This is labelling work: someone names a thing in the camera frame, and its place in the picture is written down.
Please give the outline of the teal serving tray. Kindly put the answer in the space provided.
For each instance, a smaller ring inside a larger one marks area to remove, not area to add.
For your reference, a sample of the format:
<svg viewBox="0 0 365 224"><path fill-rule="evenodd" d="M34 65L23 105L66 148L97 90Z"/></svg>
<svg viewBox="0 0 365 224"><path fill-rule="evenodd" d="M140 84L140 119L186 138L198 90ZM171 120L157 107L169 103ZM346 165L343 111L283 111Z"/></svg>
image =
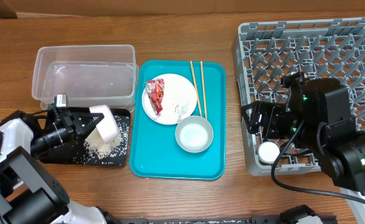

Directions for this task:
Every line where "fill" appears must be returned from the listing above.

Response area:
<svg viewBox="0 0 365 224"><path fill-rule="evenodd" d="M34 65L23 105L66 148L97 90Z"/></svg>
<svg viewBox="0 0 365 224"><path fill-rule="evenodd" d="M140 84L140 119L186 138L198 90ZM171 120L157 107L169 103ZM346 165L343 111L283 111Z"/></svg>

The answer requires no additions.